**WORK TO COMPLETE**
Copy the lines verbatim, beginning with the line that contains "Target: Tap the" and continuing through the end of the data, and only those lines.
● ● ● ● ●
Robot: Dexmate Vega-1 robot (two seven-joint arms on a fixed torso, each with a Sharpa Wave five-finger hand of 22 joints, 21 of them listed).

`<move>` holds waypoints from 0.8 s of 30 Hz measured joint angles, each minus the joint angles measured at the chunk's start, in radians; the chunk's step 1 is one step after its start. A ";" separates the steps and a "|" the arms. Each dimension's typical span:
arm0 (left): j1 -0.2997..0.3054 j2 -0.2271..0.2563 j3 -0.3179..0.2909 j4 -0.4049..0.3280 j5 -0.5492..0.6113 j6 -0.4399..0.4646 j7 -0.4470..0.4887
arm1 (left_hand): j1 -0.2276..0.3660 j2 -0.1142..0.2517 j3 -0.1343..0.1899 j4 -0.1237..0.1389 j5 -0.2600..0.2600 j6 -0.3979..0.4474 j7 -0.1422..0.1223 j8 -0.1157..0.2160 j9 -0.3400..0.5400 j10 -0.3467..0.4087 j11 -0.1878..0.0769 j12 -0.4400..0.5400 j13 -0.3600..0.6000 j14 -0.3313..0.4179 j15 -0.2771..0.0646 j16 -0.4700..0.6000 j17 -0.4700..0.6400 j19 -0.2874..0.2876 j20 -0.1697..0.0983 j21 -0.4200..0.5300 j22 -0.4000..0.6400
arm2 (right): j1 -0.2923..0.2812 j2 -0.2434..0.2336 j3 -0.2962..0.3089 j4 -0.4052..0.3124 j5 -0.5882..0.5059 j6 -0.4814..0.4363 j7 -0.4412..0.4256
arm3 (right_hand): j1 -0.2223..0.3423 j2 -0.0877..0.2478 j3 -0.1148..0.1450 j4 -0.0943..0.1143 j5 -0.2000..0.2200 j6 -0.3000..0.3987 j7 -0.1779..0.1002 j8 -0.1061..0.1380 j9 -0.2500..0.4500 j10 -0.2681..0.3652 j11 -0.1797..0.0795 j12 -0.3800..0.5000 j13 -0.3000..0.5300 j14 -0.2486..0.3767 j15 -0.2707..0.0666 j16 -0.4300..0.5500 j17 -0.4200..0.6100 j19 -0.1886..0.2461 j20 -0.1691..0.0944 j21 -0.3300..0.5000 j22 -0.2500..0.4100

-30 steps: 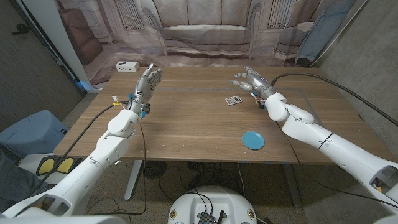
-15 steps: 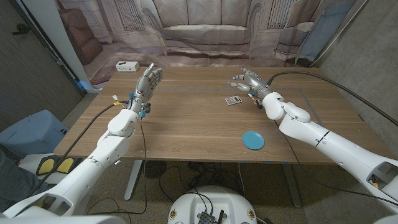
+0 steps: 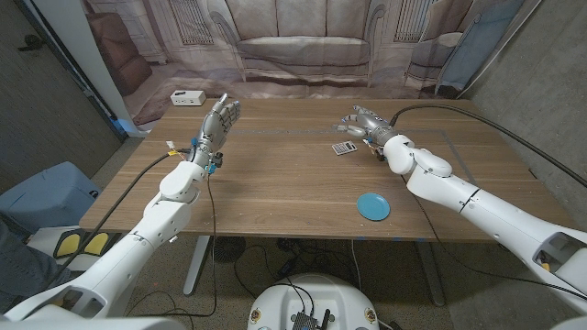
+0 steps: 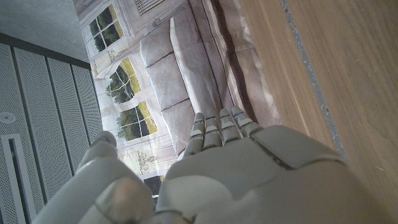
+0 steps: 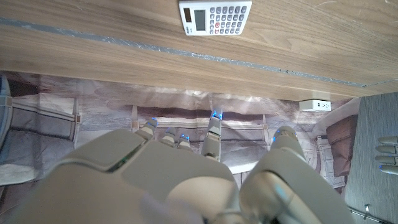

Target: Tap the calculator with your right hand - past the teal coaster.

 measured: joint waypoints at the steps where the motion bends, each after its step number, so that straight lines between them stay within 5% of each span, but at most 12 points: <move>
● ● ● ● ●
**SOLUTION FOR THIS TASK**
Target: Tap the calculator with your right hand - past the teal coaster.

 measured: joint waypoints at the steps where the motion bends, each after its step number, so that straight lines between them stay within 5% of each span, but at most 12 points: <move>

At this stage, the exercise is finished.